British Prime Minister Boris Johnson has backed his senior adviser Dominic Cummings, despite calls from within his own Conservative Party for the aide to resign for travelling 400km during the country's Covid-19 lockdown.

Mr Cummings, who masterminded the 2016 campaign to leave the European Union, came under pressure when newspapers reported he had travelled from London to Durham in late March, when Britain was under a strict lockdown to combat the coronavirus outbreak.

Mr Johnson said Mr Cummings had acted responsibly, legally, and with integrity.

The row within the governing Conservatives looked set to ripple on however, with those who called for the senior aide's resignation expected to be marginalised.

"I've had extensive face-to-face conversations with Dominic Cummings," Mr Johnson told a news conference.

"And I conclude that in travelling to find the right kind of childcare, at the moment when both he and his wife were about to be incapacitated by coronavirus, and when he had no alternative - I think he followed the instincts of every father, and every parent. And I do not mark him down for that."

"I believe that in every respect he has acted responsibly and legally," he added.

Mr Cummings became the focus of criticism late on Friday when the Daily Mirror and Guardian newspapers reported he had travelled 400 km to Durham in northern England with his wife who had Covid-19 symptoms.

Mr Johnson's office said Mr Cummings made the journey to ensure his 4-year-old son could be properly cared for by relatives if he too fell ill.

UK government adviser Dominic Cummings

On the issue of coronavirus-related fatalities and infections, Mr Johnson confirmed that 36,793 people had died in hospitals, care homes and the wider community after testing positive for Covid-19 in the UK as of 5pm on Saturday, up by 118 from the day before.

Overall a total of 3,458,905 tests have been carried out and 259,559 cases have been confirmed positive.

Mr Cumming's journey took place at a time when millions of people were staying inside and foregoing contacts with friends and relatives. The government's order at the time was everyone in a household where anyone had symptoms must not leave home.

The newspapers have since reported that Mr Cummings was seen in northern England on other occasions. The government has denied this.


A number of cabinet ministers and the attorney general have said that the journey was justified. But some Conservatives have said Mr Cummings must go.

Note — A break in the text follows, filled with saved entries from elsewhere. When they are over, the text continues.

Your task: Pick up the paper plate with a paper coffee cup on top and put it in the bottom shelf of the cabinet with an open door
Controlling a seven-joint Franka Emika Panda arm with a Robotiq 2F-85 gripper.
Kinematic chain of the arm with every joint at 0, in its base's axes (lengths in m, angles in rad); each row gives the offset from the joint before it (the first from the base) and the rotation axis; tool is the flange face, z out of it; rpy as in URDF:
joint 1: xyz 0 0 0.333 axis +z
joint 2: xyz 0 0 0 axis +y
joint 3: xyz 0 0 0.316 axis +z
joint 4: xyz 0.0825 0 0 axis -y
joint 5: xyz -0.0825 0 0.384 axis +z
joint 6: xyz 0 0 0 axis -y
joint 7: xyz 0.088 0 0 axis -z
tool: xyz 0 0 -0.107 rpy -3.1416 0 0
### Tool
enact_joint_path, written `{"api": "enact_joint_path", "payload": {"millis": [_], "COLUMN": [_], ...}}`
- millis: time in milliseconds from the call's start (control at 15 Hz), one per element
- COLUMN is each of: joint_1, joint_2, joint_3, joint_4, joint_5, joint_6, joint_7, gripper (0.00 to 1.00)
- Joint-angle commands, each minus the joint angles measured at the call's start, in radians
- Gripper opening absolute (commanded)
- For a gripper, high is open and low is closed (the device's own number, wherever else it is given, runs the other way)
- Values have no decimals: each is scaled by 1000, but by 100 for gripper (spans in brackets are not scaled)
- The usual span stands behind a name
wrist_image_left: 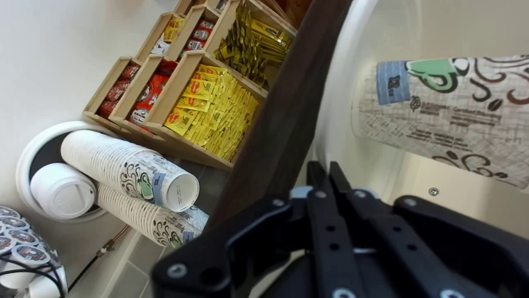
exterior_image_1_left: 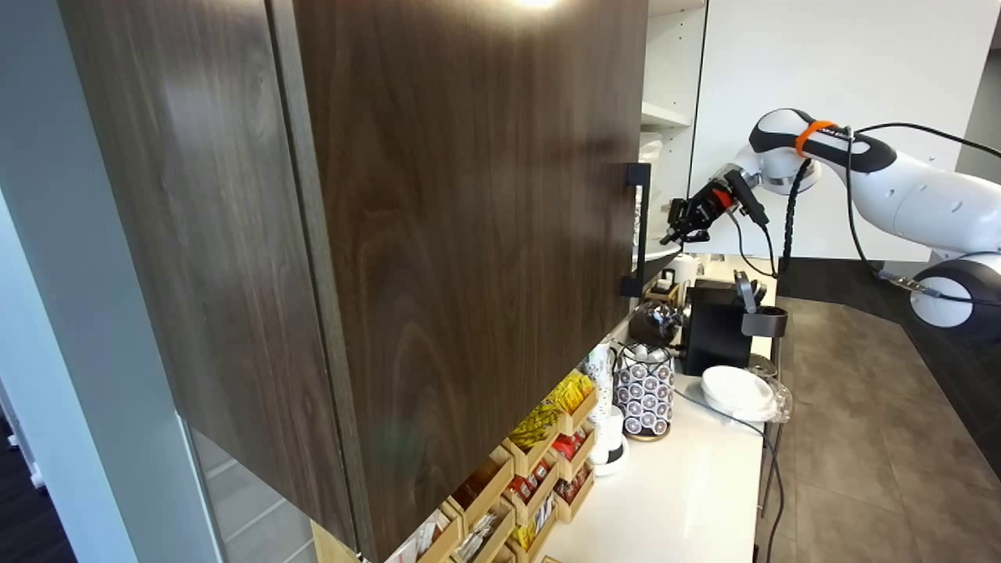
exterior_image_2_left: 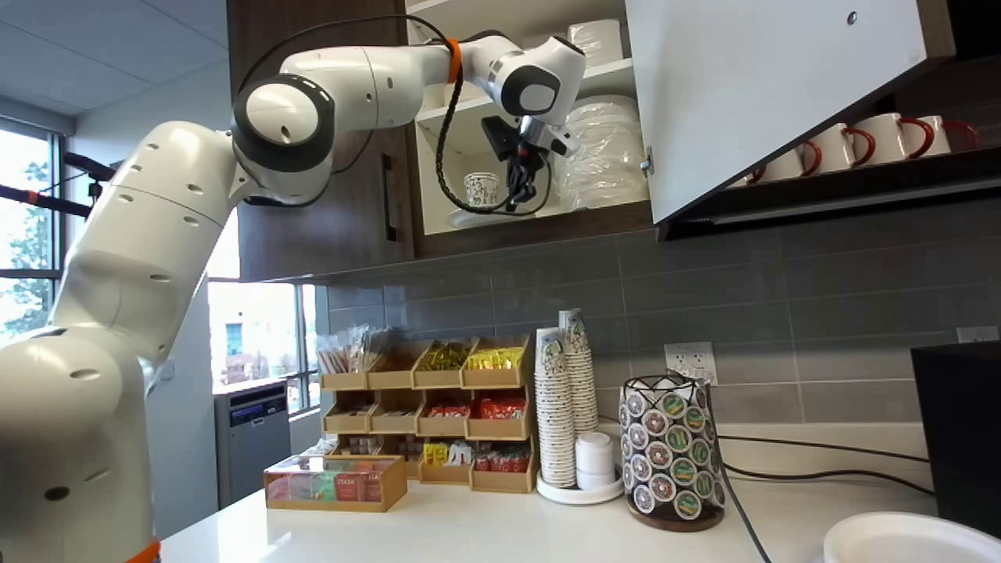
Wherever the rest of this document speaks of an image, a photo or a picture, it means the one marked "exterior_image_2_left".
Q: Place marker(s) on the wooden condiment organizer rack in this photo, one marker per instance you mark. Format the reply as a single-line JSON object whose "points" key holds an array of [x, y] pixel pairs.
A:
{"points": [[447, 411]]}

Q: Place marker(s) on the white wall outlet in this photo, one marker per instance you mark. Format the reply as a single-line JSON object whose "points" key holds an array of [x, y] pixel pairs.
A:
{"points": [[691, 361]]}

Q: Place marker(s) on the wrapped paper plate stack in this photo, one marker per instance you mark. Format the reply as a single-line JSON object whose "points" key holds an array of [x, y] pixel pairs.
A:
{"points": [[610, 151]]}

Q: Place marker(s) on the black coffee machine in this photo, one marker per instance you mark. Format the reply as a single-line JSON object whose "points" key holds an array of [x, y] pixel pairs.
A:
{"points": [[963, 440]]}

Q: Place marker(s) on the white cup lid stack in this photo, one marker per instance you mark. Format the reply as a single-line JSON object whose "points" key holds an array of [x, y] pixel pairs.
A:
{"points": [[595, 457]]}

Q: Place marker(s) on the white cabinet door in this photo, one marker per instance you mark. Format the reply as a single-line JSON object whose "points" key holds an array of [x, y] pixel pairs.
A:
{"points": [[769, 94]]}

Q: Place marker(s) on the tall patterned paper cup stack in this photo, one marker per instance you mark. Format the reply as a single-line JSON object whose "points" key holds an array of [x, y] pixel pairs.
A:
{"points": [[556, 417], [583, 365]]}

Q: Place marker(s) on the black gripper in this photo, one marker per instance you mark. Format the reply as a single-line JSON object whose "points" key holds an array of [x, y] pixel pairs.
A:
{"points": [[518, 143]]}

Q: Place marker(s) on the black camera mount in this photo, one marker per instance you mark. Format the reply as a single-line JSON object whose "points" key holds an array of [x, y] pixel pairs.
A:
{"points": [[32, 196]]}

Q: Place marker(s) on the dark wood cabinet door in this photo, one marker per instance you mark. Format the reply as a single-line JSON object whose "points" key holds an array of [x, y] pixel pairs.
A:
{"points": [[315, 238]]}

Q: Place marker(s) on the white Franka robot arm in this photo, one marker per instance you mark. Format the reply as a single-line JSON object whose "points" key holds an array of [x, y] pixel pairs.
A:
{"points": [[134, 262]]}

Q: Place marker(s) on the white plate under cup stacks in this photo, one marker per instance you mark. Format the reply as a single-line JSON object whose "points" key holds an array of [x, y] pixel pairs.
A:
{"points": [[615, 491]]}

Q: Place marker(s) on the grey dishwasher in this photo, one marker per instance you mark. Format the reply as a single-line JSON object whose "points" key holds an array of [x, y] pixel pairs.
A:
{"points": [[250, 440]]}

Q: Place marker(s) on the wooden tea bag box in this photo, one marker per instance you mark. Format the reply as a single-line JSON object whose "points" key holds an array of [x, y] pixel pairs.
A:
{"points": [[332, 485]]}

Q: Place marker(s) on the coffee pod carousel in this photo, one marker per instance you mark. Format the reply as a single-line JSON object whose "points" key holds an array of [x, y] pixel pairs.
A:
{"points": [[672, 449]]}

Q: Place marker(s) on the patterned paper coffee cup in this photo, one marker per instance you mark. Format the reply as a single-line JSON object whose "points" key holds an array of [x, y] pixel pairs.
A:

Backbench Tories, including 1922 Committee member Steve Baker, have said Mr Cummings "must go", though Transport Secretary Grant Shapps said reports of a second trip were "not true".

Mr Baker told Sky's Sophy Ridge On Sunday programme: "If he doesn't resign, we'll just keep burning through Boris's political capital at a rate we can ill afford in the midst of this crisis.

"It is very clear that Dominic travelled when everybody else understood Dominic's slogans to mean 'stay at home, protect the NHS and save lives'."

Damian Collins, Conservative MP for Folkestone and Hythe, said: "Dominic Cummings has a track record of believing that the rules don't apply to him and treating the scrutiny that should come to anyone in a position of authority with contempt.

"The Government would be better without him."

Mr Shapps, who was also sent out to defend Mr Cummings at the daily Downing Street coronavirus briefing yesterday, faced questioning on the adviser's actions this morning but admitted he had not spoken to him beforehand.

He told Sophy Ridge: "I'm afraid I don't know (about Barnard Castle) but if that date was true that would have been outside the 14-day period. But I'm afraid I don't have the information on that.

"But I do know it is not the case that he has travelled backwards and forwards, which seemed to be a major part of the stories I saw in the paper today."

Pressed by the BBC's Andrew Marr on whether there was an "extreme risk to life", Mr Shapps added: "A four-year-old can't feed themselves, a four-year-old can't bathe themselves and change their clothes, so it is clear they wanted to put some measures in place."

On Saturday, deputy chief medical officer Jenny Harries said everyone should self-isolate unless there was a risk to life.

Tory MP Simon Hoare called on Mr Cummings to "consider his position". 

Craig Whittaker, Conservative MP for Calder Valley in West Yorkshire, said Mr Cummings' position is "untenable".

He tweeted: "I totally agree that Dominic Cummings position is untenable.

"I'm sure he took the decision in the best interests of his family but like every decision we take we also have to take responsibility for those decisions.

"You cannot advise the nation one thing then do the opposite." 

Mr Cummings has said he had behaved reasonably and legally.

Responding to the allegations, a No 10 spokeswoman said: "Yesterday the Mirror and Guardian wrote inaccurate stories about Mr Cummings. 

"Today they are writing more inaccurate stories including claims that Mr Cummings returned to Durham after returning to work in Downing Street on 14 April. 

"We will not waste our time answering a stream of false allegations about Mr Cummings from campaigning newspapers."